By the end of the first quarter of 2012, 338 Kangaroo Express locations will offer the Fresh Initiative, which will bring an end to the first phase of the program, he reported. "We are taking this time to ensure that we have fine-tuned every component of the Fresh strategy before we move forward with additional stores and markets," Holman explained.
"Fresh is a differentiator, but it is still a relatively small percent of inside sales," he said, adding that the company will also be focused on other categories to better differentiate the company's brand, and increase sales and gross margin contributions.
One problem area inside Kangaroo Express stores is the cigarette category, Holman said, mainly due to the testing of different pricing strategies to protect the company's margins.

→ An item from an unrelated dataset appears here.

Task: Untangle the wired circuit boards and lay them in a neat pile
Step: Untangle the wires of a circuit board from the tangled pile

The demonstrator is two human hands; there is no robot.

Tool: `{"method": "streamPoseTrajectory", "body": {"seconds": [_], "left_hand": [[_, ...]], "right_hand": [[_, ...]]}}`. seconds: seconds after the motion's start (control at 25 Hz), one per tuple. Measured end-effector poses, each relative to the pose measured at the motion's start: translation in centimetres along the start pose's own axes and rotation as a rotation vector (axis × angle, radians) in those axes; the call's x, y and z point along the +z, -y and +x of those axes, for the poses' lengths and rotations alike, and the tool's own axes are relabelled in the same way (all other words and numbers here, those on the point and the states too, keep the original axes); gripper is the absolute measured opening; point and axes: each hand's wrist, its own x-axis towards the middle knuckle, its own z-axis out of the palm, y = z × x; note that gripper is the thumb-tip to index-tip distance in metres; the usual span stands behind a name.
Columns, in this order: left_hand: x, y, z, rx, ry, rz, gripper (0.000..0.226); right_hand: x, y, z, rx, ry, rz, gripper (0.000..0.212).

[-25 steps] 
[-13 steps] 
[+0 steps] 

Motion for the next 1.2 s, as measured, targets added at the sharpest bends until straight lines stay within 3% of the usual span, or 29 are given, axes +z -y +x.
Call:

Overall, in terms of dollars and cents, The Pantry reported net income of $3.3 million for the fourth quarter of 2011 compared to net income of $8.5 million in the last year's fourth quarter. Excluding the impact of impairment charges, net income for the final quarter of fiscal 2011 was $8.4 million. Additionally, adjusted EBITDA was $64.4 million compared to $66.8 million a year ago.
Drilling down, comparable store merchandise sales decreased 0.8 percent and merchandise gross margin was 33.8 percent compared to 34.4 percent a year ago. Comparable store sales, excluding cigarettes, were up 0.6 percent, explained Mark Bierley, senior vice president and CFO.
According to Bierley, total revenue for the quarter was $2.18 billion, which marks a 12-percent increase from the fourth quarter of fiscal year 2010. That increase, he said, was primarily due to an increase in retail fuel prices.
Three main areas are having a significant impact on The Pantry's margins, he stated. Overall, cigarette margin was down because of competitive pricing pressure. In addition, increased promotional activity with the Kangaroo Express Roo Cup and higher costs associated with the retailer's coffee program led the dispensed beverage margin to have a negative 40-basis-point impact. Beer and packaged beverages also contributed to the decline, Bierley explained.
As for real estate holdings, The Pantry closed seven stores in the fourth quarter of 2011 and did not open or acquire any new stores, ending the quarter with 1,649 locations. Bierley said the company's 114-store divesture program is nearing completion. "We expect to receive proceeds of $3 million from closing 27 locations, which had negative EBITDA contribution of $500,000," he said. "As a result of converting these stores to a dealer operation, we expect these stores to contribute to EBITDA going forward."
Additionally, The Pantry is marketing 84 surplus properties with an estimated fair value of $31 million. It has "a firm interest" in 19 locations currently worth an estimated $7 million, of which The Pantry has closed on nine with proceeds of $3 million realized.
"As we look forward to 2012, we are taking a more conservative view especially in cigarette and fuel margins to better position us in the marketplace and gain back market share for long-term success," Holman said.